Безвредность метафизики в будущем. Как только религия, искусство и мораль будут описаны в их происхождении, так что их можно будет сполна объяснить, не прибегая к допущению метафизических вмешательств в начале и в середине пути, – прекратится сильнейший интерес к чисто теоретической проблеме «вещи в себе» и «явления». Ибо – как бы дело ни обстояло здесь – через религию, искусство и мораль мы не прикасаемся к «существу мира в себе»; мы находимся в области представления, и никакое «чаяние» не может унести нас дальше. Вопрос о том, каким образом наша картина мира может так сильно отличаться от освоенного существа мира, будет с полным спокойствием предоставлен физиологии и истории развития организмов и понятий.

Вещь в себе – философский термин, обозначающий объекты умопостигаемые, в отличие от чувственно воспринимаемых феноменов; вещь как таковая, вне зависимости от нашего восприятия.


Явление – вообще всё, что чувственно воспринимаемо; особенно бросающееся в каком-то отношении в глаза.

11

Язык как мнимая наука. Значение языка для развития культуры состоит в том, что в нем человек установил особый мир наряду с прежним миром, – место, которое он считал столь прочным, что, стоя на нем, переворачивал остальной мир и овладевал им. Поскольку человек в течение долгих эпох верил в понятия и имена вещей как в aeternae veritates[4]4
  Вечные истины (лат.).


[Закрыть]
, он приобрел ту гордость, которая возвысила его над животным: ему казалось, что в языке он действительно владеет познанием мира. Творец языка не был настолько скромен, чтобы думать, что он дал вещам лишь новые обозначения; он мнил, напротив, что выразил в словах высшее знание вещей; и действительно, язык есть первая ступень в стремлении к науке.

Вера в найденную истину явилась и здесь источником самых могущественных сил.

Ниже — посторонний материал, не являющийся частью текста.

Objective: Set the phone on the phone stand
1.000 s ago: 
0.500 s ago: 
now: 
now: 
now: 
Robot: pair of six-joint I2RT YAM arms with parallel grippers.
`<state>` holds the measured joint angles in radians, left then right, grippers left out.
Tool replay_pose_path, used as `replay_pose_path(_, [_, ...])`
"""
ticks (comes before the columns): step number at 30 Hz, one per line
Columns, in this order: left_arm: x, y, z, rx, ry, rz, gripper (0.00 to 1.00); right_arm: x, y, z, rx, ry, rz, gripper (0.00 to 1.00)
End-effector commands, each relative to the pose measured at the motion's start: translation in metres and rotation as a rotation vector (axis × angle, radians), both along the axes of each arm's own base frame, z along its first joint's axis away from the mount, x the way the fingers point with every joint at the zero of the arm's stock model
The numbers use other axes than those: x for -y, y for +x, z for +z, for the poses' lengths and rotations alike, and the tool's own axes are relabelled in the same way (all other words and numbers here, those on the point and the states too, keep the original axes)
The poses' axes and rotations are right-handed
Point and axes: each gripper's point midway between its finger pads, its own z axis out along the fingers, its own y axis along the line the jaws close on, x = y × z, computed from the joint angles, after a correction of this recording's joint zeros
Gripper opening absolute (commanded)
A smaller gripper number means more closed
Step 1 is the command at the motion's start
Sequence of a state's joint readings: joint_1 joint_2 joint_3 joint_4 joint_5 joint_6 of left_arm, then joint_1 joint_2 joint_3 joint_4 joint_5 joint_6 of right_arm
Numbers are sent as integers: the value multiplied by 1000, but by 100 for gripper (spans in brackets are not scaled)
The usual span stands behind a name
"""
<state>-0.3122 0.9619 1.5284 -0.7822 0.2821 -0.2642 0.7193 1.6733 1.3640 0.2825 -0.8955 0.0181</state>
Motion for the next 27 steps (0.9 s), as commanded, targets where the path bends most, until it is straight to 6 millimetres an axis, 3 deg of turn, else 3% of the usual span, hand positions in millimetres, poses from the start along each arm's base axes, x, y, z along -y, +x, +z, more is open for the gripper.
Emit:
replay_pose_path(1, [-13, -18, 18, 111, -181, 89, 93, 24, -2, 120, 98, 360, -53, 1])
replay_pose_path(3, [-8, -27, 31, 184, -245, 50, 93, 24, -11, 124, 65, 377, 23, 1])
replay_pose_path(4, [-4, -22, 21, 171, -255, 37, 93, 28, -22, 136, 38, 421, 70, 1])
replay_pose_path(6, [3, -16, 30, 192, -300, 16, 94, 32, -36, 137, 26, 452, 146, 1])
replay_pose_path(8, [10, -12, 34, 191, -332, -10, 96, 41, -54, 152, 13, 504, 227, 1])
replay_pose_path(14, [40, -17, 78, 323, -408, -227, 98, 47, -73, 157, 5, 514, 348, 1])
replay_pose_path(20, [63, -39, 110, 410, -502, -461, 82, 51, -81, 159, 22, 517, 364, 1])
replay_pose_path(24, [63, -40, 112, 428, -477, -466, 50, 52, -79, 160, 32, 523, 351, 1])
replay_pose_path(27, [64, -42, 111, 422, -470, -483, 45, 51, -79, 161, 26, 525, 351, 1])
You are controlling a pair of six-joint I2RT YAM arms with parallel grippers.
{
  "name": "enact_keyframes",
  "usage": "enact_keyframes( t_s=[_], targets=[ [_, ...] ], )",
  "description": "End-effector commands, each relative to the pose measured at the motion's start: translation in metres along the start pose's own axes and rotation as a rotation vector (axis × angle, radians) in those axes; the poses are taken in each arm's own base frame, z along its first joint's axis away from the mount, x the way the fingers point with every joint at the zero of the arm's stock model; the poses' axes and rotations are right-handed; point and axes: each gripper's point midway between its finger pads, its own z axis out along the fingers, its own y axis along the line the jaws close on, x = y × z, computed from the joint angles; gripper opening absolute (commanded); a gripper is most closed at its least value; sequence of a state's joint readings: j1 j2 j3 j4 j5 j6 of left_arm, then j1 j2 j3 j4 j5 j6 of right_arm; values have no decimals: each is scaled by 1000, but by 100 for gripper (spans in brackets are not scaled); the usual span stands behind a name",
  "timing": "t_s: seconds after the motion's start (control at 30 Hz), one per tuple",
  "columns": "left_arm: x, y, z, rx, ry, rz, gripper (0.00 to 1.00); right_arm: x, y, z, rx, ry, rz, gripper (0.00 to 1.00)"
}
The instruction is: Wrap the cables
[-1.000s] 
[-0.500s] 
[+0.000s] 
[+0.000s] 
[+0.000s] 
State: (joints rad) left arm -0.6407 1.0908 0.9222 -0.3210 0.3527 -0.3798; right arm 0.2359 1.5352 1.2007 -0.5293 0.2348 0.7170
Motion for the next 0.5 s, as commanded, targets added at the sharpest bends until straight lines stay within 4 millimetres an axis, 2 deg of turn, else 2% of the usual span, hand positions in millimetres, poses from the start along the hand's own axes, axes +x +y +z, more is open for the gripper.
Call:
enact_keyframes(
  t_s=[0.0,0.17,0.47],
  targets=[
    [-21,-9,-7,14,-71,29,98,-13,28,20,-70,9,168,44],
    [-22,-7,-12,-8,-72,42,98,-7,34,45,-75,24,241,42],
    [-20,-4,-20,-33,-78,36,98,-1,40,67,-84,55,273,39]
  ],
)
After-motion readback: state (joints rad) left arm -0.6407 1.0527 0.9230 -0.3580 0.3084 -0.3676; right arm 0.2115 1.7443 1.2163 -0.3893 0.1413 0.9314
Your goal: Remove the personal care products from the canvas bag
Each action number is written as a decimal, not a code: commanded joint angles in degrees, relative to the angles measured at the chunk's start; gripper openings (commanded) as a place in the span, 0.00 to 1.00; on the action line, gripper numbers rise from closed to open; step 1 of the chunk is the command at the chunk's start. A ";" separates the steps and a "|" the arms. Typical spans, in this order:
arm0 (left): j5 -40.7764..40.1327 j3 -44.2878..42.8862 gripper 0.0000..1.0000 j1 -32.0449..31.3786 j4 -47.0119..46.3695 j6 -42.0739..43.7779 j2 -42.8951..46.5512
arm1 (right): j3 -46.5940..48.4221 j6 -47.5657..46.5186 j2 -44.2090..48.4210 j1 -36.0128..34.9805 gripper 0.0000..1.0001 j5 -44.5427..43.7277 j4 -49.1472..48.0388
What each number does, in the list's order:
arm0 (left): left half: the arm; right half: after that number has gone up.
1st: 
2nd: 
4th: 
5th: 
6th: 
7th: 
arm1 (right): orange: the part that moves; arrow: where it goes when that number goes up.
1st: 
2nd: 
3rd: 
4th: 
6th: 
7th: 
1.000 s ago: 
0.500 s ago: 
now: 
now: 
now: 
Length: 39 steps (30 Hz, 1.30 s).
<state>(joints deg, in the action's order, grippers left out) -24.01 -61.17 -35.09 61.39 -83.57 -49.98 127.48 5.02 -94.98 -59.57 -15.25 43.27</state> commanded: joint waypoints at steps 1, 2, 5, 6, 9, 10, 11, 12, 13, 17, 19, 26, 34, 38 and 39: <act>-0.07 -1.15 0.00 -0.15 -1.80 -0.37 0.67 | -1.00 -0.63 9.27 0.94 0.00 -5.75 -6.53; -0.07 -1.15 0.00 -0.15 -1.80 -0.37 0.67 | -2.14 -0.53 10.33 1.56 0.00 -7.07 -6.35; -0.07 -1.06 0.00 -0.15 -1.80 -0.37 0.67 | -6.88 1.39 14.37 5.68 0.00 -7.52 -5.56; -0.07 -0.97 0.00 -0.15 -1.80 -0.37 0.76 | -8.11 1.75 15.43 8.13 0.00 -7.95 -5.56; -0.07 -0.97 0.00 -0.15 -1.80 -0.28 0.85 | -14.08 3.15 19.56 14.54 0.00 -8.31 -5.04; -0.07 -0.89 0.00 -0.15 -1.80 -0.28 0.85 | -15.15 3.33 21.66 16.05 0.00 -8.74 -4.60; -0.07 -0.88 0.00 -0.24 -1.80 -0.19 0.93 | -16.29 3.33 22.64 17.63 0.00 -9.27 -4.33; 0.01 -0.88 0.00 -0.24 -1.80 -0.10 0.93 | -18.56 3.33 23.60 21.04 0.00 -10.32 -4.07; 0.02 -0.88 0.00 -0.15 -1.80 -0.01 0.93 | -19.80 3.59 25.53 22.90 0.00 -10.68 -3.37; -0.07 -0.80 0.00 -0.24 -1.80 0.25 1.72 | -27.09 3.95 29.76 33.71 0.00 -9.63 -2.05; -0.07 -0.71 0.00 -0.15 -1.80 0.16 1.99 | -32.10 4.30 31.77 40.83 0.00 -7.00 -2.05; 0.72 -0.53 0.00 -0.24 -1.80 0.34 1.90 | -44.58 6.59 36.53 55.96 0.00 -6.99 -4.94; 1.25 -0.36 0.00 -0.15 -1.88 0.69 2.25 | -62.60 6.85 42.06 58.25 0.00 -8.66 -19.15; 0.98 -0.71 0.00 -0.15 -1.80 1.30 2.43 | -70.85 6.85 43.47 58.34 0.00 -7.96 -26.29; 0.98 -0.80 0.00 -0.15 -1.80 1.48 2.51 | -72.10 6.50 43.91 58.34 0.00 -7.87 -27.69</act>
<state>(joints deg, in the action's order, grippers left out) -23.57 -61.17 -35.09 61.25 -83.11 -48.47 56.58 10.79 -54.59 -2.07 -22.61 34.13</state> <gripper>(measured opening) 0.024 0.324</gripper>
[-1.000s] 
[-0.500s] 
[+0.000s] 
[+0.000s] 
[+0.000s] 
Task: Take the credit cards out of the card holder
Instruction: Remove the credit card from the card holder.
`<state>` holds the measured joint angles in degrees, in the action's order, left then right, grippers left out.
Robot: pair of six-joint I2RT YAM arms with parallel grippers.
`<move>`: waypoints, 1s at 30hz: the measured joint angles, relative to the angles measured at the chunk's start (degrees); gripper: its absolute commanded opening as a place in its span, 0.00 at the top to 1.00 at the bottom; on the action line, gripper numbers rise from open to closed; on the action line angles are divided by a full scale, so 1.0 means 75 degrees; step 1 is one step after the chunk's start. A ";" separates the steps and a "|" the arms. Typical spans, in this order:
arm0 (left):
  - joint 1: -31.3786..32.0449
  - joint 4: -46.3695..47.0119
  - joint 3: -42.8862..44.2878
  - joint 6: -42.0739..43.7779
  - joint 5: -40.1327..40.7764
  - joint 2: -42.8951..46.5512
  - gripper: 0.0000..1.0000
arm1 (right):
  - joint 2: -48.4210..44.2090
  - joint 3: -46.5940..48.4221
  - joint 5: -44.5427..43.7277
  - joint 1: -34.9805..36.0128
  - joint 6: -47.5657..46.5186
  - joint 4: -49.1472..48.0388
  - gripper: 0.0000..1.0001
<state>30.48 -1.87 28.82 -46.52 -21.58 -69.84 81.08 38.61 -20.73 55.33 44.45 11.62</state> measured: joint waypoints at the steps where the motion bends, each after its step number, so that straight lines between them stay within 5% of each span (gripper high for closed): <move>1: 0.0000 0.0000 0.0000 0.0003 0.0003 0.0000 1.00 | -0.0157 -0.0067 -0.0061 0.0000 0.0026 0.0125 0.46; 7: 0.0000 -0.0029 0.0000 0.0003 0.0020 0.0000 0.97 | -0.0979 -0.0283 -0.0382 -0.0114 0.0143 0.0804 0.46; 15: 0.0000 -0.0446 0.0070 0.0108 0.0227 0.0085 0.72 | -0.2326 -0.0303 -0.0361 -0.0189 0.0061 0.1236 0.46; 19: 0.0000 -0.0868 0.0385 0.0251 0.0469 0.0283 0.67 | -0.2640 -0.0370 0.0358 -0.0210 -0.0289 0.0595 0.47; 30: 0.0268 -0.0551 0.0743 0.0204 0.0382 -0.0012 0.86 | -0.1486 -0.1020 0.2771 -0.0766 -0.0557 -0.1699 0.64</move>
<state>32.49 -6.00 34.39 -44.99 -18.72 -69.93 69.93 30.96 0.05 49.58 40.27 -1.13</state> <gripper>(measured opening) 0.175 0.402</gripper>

Гораздо позднее – лишь теперь – людям начинает уясняться, что своей верой в язык они распространили огромное заблуждение. К счастью, теперь уже слишком поздно, и развитие разума, основанное на этой вере, не может быть снова отменено. – И логика также покоится на предпосылках, которым не соответствует ничего в действительном мире, например, на допущении равенства вещей, тождества одной и той же вещи в различные моменты времени; но эта наука возникла в силу противоположной веры (что такого рода отношения подлинно существуют в реальном мире).

Логика (от греч. Logos – «слово», «понятие», «разум») – мастерство рассуждения, наука о формах и методах интеллектуальной познавательной деятельности.

Так же обстоит дело с математикой, которая, наверно, не возникла бы, если бы с самого начала знали, что в природе нет точной прямой линии, нет действительного круга и нет абсолютного мерила величины.